### Brief
Below is a listing. Quote from it, exactly, the lines from the one containing "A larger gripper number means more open" down to the one containing "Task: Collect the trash", both ends included, and nothing else.

### Listed entries

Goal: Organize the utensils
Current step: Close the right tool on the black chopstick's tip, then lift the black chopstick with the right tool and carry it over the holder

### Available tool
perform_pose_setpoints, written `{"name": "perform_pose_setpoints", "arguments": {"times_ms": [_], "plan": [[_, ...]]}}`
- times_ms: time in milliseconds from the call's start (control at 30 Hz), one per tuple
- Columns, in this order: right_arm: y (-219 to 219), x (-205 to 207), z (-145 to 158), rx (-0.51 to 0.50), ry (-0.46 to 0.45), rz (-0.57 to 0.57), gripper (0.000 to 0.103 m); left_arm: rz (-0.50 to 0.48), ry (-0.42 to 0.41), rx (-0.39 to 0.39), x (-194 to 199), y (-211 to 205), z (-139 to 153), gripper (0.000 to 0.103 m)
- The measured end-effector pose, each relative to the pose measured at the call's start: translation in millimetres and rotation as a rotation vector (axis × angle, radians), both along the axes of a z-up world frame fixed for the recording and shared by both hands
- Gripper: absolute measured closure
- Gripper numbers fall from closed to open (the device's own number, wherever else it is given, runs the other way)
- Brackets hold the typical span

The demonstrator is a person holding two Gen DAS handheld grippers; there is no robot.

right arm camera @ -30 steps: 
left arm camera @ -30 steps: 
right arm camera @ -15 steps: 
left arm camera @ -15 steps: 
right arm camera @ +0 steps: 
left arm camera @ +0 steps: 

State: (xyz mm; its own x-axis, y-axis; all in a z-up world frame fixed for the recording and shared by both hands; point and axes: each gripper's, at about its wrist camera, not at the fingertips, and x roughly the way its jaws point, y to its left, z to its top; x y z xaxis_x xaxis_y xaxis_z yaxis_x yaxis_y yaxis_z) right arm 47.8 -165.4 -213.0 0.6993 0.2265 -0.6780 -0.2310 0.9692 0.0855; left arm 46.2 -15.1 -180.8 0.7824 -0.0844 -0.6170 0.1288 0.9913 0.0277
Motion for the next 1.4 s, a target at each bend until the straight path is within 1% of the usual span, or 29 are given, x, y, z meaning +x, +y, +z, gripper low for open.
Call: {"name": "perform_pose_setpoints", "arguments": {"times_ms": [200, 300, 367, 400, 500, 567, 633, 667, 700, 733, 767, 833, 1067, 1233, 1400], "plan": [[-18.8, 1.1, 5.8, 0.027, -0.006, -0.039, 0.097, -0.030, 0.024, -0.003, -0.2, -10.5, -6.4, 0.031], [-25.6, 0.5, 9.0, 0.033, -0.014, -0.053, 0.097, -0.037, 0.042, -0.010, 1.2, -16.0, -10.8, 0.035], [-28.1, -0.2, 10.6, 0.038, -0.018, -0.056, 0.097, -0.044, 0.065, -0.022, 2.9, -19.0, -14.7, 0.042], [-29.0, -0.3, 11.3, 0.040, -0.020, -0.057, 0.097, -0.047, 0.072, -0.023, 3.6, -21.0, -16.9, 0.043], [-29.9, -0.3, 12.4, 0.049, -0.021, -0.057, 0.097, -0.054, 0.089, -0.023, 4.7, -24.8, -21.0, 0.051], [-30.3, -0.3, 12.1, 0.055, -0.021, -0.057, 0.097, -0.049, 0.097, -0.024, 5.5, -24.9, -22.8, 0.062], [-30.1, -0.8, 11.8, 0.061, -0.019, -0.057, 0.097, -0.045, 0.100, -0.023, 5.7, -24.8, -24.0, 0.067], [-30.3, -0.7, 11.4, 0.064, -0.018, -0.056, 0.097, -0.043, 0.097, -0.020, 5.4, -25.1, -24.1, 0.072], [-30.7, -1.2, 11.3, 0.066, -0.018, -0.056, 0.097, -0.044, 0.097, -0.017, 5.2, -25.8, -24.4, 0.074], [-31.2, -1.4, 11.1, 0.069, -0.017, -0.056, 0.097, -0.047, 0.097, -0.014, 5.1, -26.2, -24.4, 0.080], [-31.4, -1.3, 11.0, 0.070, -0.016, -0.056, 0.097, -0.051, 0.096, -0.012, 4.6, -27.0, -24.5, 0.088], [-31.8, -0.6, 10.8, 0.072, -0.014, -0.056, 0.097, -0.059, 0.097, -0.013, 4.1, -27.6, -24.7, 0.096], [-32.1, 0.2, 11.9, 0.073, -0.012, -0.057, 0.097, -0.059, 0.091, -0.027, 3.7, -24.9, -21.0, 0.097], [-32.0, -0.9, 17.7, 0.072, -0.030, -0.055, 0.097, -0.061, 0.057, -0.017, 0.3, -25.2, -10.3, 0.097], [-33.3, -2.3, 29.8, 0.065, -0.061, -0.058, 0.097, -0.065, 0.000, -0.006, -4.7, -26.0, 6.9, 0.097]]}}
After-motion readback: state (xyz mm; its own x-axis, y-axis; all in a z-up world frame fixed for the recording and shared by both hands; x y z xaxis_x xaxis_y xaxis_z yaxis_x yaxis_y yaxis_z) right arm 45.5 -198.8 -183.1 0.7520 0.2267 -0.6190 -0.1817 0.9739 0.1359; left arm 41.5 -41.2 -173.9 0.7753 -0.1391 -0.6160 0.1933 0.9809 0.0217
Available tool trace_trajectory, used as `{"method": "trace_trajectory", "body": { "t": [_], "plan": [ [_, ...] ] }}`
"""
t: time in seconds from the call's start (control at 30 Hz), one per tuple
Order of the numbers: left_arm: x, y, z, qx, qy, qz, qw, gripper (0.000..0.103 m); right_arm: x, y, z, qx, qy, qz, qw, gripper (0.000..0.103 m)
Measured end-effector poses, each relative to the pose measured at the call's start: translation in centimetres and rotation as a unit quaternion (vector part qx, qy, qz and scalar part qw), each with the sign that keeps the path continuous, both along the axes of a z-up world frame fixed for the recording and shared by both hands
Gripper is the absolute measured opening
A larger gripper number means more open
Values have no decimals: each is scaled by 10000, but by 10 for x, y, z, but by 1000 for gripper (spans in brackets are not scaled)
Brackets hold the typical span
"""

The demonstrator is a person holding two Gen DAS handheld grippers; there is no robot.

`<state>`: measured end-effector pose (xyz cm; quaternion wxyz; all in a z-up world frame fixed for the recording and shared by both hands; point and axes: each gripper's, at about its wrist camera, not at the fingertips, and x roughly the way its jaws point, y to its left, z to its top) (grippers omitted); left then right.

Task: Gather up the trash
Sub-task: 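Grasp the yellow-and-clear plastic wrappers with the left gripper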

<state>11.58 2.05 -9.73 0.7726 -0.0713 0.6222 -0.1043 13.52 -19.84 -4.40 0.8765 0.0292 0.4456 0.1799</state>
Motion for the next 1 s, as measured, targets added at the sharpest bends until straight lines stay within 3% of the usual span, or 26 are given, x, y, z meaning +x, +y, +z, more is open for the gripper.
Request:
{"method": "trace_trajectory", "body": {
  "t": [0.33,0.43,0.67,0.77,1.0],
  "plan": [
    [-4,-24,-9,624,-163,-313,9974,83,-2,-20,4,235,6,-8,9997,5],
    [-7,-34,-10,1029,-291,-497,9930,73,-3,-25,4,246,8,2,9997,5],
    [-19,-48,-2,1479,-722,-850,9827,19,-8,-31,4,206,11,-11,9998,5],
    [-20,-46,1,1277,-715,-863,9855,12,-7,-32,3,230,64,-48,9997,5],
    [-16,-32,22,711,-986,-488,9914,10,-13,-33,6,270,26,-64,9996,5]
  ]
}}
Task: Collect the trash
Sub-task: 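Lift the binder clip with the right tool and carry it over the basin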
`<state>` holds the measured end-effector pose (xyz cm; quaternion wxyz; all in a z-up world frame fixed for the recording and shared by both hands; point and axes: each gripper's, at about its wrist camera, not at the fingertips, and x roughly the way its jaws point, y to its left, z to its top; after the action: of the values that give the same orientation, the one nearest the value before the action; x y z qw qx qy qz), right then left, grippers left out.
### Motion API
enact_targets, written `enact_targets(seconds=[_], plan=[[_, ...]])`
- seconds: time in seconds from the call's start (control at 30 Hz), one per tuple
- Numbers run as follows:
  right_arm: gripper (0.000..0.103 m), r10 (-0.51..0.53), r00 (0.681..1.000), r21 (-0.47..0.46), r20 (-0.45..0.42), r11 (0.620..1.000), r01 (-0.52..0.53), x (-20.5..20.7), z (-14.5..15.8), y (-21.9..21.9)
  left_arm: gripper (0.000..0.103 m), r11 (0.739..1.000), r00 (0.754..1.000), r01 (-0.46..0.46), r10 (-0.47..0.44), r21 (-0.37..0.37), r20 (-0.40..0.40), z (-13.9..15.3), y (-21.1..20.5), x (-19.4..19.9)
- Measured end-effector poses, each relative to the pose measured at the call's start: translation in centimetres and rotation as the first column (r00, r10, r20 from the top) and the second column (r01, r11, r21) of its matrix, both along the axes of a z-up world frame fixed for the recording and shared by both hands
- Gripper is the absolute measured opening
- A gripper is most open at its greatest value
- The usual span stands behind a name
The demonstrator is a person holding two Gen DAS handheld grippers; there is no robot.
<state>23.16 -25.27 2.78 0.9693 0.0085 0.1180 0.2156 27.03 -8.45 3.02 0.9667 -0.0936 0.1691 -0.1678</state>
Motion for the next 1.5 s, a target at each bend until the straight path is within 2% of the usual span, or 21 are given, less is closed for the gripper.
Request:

### Response to this exercise
A larger gripper number means more open
Values have no decimals: each is scaled by 10000, but by 10 for x, y, z, but by 1000 for gripper (spans in brackets are not scaled)
Brackets hold the typical span
"""

The demonstrator is a person holding two Gen DAS handheld grippers; there is no robot.

`<state>`: measured end-effector pose (xyz cm; quaternion wxyz; all in a z-up world frame fixed for the recording and shared by both hands; point and axes: each gripper's, at about its wrist camera, not at the fingertips, and x roughly the way its jaws point, y to its left, z to its top) (grippers omitted); left then right.

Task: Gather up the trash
Sub-task: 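Grasp the yellow-and-clear plastic wrappers with the left gripper
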
<state>11.58 2.05 -9.73 0.7726 -0.0713 0.6222 -0.1043 13.52 -19.84 -4.40 0.8765 0.0292 0.4456 0.1799</state>
Motion for the next 1 s, as measured, targets added at the sharpest bends until straight lines stay within 3% of the usual span, or 26 are given, x, y, z meaning +x, +y, +z, more is open for the gripper.
Request:
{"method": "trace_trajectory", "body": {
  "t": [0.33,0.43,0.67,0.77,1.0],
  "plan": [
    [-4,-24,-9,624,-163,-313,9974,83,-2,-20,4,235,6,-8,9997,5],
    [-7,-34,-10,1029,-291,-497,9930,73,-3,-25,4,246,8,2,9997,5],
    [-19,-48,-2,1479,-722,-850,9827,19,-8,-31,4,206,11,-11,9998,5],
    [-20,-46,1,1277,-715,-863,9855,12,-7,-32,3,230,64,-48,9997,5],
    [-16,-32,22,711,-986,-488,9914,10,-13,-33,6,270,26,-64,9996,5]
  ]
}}
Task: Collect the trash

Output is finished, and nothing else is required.